Есть, например, у нас астроном, который каждый день заново открывает звезду, носящую его имя; есть падшая женщина (ее простили, потому что она была скорее несчастна, чем преступна), которая каждый день идет к своему первому причастию.

– Ну а грешники? – спросил я.

– Тут все зависит от тяжести греха… Ты видел того старика? Это был человек, который не останавливался ни перед чем, чтобы приумножить свое богатство.

Мы встали, чтобы продолжить нашу беседу, идя по полю под сенью шелковиц, но тут вдруг, словно из-под земли, вырос перед нами какой-то маленький рассерженный человечек (он был лыс, и всю его голову, ото лба до затылка, опоясывала морщина, характерная для упрямцев).

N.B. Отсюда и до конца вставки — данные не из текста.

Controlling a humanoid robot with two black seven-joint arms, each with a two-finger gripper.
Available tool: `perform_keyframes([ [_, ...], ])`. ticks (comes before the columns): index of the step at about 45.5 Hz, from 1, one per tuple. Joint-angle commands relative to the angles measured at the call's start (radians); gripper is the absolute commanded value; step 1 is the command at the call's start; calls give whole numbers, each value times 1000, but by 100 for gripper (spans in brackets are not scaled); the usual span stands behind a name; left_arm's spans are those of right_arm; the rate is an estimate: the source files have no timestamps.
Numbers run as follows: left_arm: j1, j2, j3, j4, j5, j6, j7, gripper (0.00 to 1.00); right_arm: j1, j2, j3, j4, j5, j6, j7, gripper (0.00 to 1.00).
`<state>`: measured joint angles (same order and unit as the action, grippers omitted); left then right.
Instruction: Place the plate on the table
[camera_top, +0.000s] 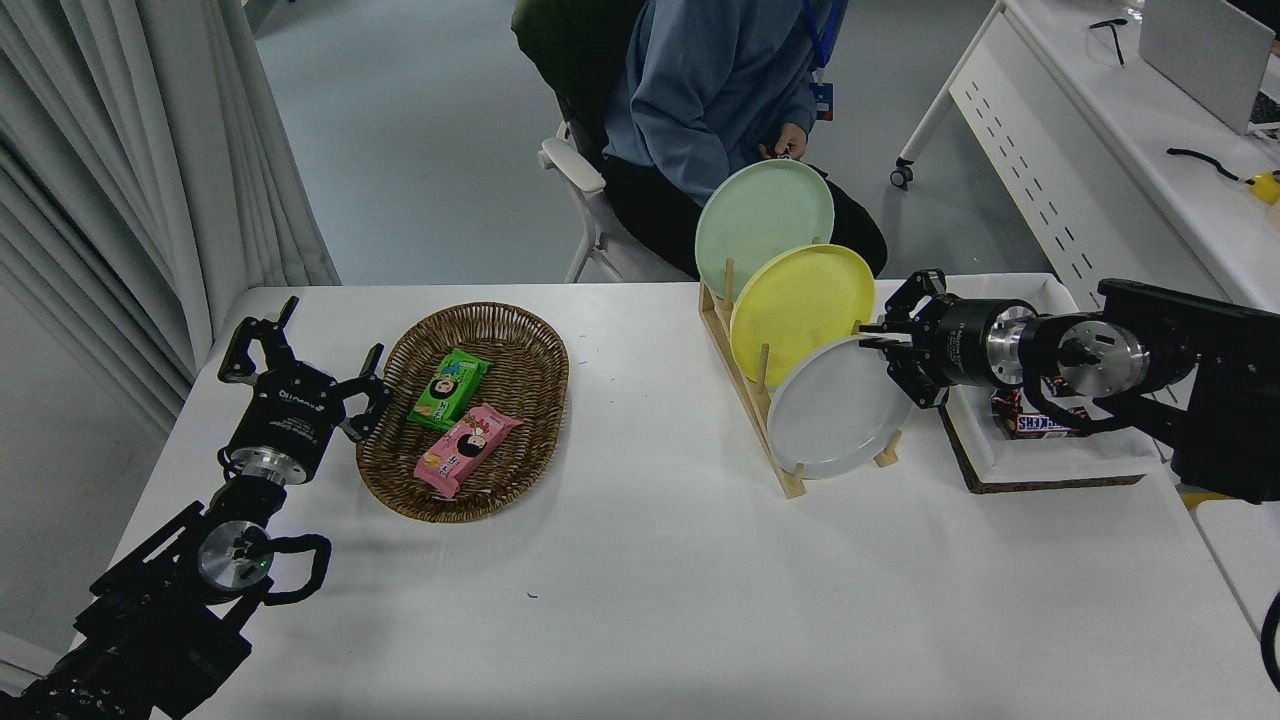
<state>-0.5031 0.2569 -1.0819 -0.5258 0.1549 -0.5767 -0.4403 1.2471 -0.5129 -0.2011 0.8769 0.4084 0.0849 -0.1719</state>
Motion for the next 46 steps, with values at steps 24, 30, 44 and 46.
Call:
perform_keyframes([
  [24, 0, 1, 0, 0, 0, 0, 0, 100, 44, -62, 69, 36, 1, 19, -64, 0],
  [30, 0, 1, 0, 1, 0, 0, 0, 100, 81, -99, 135, 60, 4, 19, -97, 0],
  [44, 0, 1, -1, 1, 0, 0, 0, 100, 160, -177, 209, 138, 33, 3, -163, 0],
  [46, 0, 1, -1, 1, 0, 1, 0, 100, 172, -194, 216, 165, 47, 0, -167, 0],
])
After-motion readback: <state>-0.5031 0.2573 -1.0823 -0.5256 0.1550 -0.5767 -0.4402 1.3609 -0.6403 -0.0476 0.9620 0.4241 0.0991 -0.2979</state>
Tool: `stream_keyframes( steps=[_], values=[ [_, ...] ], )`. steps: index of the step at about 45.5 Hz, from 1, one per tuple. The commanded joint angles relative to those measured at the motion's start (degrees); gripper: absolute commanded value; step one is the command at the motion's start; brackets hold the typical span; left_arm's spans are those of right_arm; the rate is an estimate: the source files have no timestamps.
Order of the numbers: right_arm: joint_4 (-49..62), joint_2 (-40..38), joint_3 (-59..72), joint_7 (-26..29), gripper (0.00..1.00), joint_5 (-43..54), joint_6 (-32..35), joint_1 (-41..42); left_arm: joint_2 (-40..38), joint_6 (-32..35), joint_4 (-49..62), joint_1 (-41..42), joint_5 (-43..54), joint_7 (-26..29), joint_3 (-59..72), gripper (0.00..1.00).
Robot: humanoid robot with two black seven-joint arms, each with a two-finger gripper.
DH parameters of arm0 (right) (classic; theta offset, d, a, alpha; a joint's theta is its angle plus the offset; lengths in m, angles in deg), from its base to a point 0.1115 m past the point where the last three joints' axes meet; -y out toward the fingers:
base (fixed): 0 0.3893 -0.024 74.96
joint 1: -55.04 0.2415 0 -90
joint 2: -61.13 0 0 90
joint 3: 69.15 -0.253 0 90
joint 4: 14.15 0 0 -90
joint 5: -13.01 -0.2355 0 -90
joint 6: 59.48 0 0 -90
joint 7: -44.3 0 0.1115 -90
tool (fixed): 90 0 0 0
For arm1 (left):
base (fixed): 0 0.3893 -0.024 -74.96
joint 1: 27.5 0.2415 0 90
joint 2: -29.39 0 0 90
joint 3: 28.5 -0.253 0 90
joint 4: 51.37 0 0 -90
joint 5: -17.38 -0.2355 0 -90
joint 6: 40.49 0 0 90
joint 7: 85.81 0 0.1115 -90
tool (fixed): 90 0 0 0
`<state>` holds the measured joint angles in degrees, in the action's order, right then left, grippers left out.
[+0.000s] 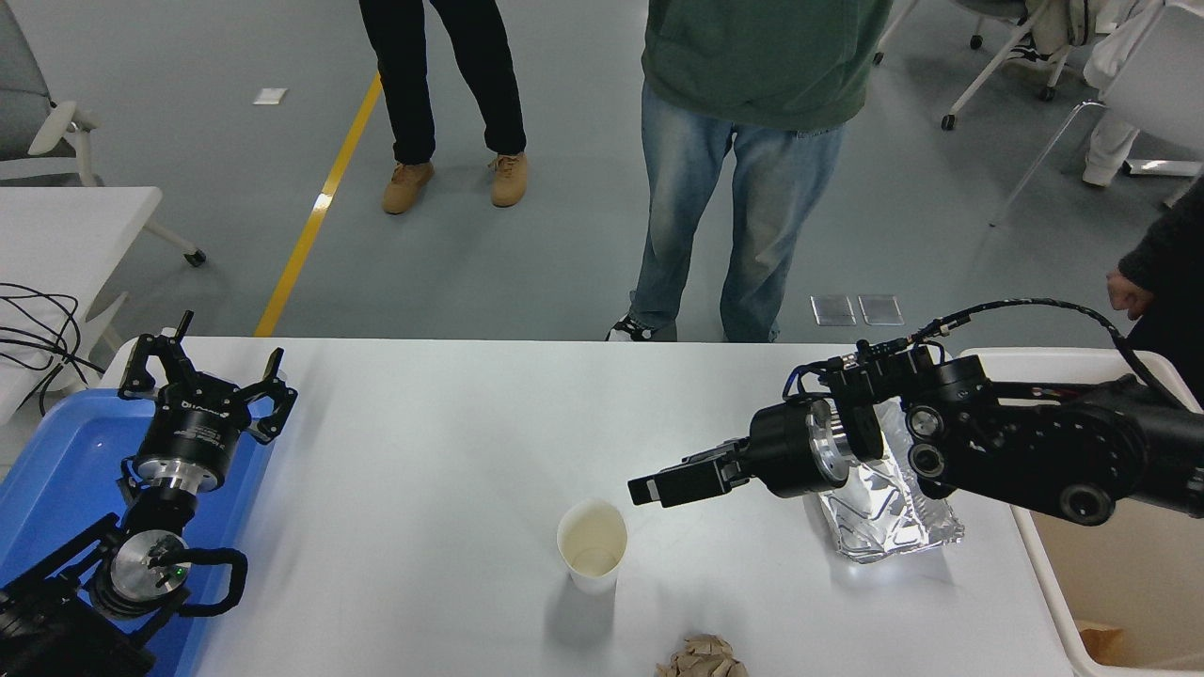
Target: Clean the table surface
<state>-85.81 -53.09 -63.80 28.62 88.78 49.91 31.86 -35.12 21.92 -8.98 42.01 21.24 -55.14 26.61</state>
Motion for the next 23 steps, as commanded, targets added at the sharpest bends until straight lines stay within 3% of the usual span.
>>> stream_keyframes(
  steps=[1,16,23],
  values=[
    [3.11,2.51,2.55,0.91,0.99,1.57,0.12,0.76,0.0,0.0,-0.03,0.0,0.01,0.0,0.0,0.99],
    [3.46,4.96,2.99,1.96,0.99,-1.42,2.93,2.61,0.0,0.0,0.06,-0.08,0.01,0.0,0.0,0.99],
    [3.46,7.43,4.14,17.16,0.99,-6.68,3.11,3.75,0.0,0.0,-0.03,-0.08,0.01,0.0,0.0,0.99]
  ],
)
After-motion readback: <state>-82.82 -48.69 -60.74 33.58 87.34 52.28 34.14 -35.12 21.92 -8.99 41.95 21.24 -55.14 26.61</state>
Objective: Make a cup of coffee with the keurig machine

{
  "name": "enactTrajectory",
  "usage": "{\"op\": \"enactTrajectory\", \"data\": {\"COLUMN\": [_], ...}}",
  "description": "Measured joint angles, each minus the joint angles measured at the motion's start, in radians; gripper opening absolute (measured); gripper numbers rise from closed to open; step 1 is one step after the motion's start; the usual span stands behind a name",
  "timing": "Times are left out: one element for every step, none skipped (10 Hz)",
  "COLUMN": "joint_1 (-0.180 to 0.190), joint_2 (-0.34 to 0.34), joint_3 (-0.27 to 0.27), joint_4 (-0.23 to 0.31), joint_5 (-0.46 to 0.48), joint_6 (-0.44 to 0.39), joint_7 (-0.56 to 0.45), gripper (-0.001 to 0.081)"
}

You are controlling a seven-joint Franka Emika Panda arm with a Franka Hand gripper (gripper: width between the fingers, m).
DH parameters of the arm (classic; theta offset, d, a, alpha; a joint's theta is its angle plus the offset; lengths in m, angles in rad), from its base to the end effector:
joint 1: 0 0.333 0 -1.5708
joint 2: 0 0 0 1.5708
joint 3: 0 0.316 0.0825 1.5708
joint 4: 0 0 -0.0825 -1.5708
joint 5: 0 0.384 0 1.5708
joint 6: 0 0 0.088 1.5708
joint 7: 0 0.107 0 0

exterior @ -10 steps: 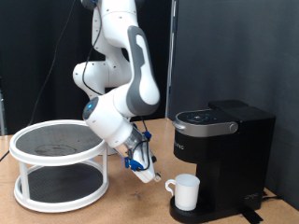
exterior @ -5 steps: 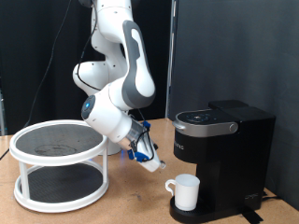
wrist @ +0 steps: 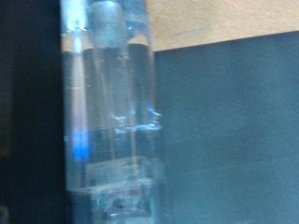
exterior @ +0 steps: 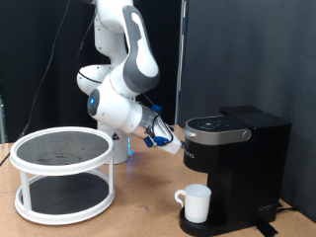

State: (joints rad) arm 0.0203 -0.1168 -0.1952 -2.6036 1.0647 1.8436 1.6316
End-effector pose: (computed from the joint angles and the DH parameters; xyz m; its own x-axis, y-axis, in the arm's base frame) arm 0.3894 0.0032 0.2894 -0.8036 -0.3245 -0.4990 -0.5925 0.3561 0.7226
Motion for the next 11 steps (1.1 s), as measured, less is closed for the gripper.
{"op": "enactTrajectory", "data": {"joint_1": [0.000,0.000,0.000,0.000,0.000,0.000,0.000,0.000,0.000,0.000,0.000], "joint_2": [-0.035,-0.071,-0.108,-0.148,-0.186,-0.223,-0.257,-0.291,-0.323,-0.355,-0.387], "joint_3": [0.000,0.001,0.001,0.001,0.001,-0.001,-0.004,-0.009,-0.014,-0.020,-0.024], "joint_4": [-0.008,-0.017,-0.028,-0.040,-0.051,-0.058,-0.062,-0.063,-0.065,-0.065,-0.065], "joint_5": [-0.037,-0.065,-0.087,-0.108,-0.116,-0.116,-0.109,-0.092,-0.069,-0.049,-0.037], "joint_6": [-0.015,-0.033,-0.044,-0.053,-0.072,-0.099,-0.128,-0.155,-0.174,-0.196,-0.215], "joint_7": [0.040,0.076,0.114,0.153,0.183,0.199,0.207,0.209,0.210,0.220,0.242], "gripper": [0.0734,0.0734,0.0734,0.0734,0.0734,0.0734,0.0734,0.0734,0.0734,0.0734,0.0734]}}
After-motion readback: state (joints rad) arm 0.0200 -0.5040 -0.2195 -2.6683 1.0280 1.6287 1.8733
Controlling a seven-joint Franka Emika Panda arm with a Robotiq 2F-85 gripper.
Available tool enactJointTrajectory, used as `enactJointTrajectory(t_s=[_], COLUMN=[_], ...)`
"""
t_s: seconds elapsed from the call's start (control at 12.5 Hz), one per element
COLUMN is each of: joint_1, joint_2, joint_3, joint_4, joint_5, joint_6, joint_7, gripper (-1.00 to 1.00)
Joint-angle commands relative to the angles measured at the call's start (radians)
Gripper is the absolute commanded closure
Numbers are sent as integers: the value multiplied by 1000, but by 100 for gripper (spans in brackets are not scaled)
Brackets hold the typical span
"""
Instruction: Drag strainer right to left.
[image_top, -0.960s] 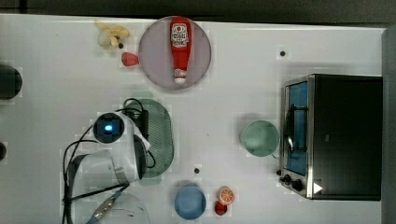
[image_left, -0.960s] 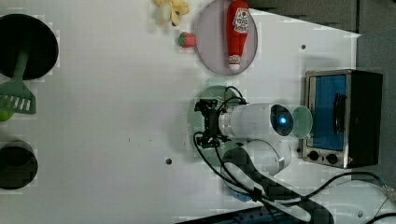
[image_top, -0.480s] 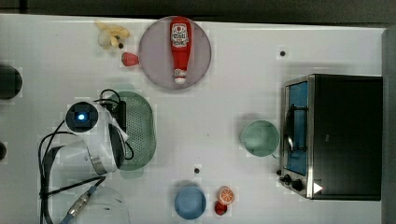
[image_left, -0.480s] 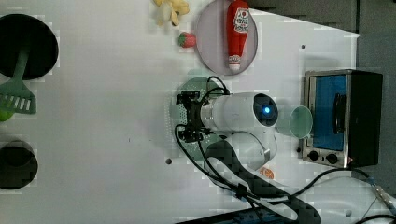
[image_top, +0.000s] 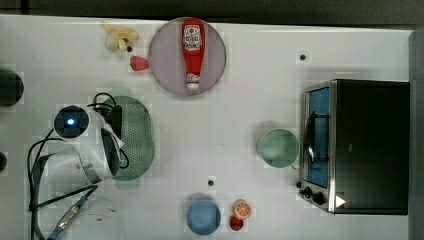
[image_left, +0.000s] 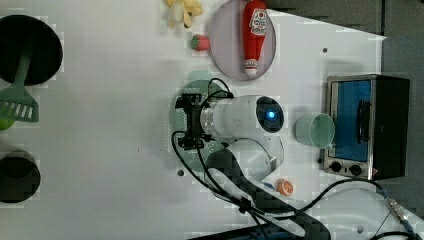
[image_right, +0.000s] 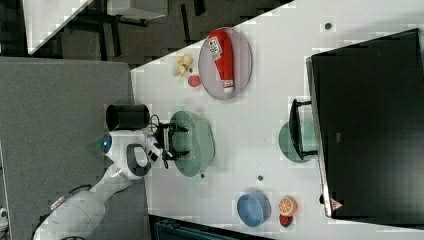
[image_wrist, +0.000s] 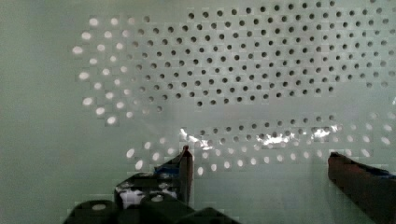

– Прекрасно, нечего сказать! Ну так что, сделаете вы для меня что-нибудь или нет? – воскликнул он.

По лицу моего спутника промелькнула улыбка; он сказал мне, что тут имеет место редчайший юридический казус.

– Этот человек был мелким служащим, который сорок лет без устали трудился, не делая никому зла. Казалось бы – рай? А между тем что было самым счастливым днем его жизни, что ему хотелось бы переживать снова и снова? День, когда он, покидая наконец место службы, отвесил увесистую пощечину своему начальнику! Дальше выясняется, что за этим самым его работодателем не числится никаких грехов, кроме разве излишней требовательности, и что он, в свою очередь, тоже заслужил блаженство.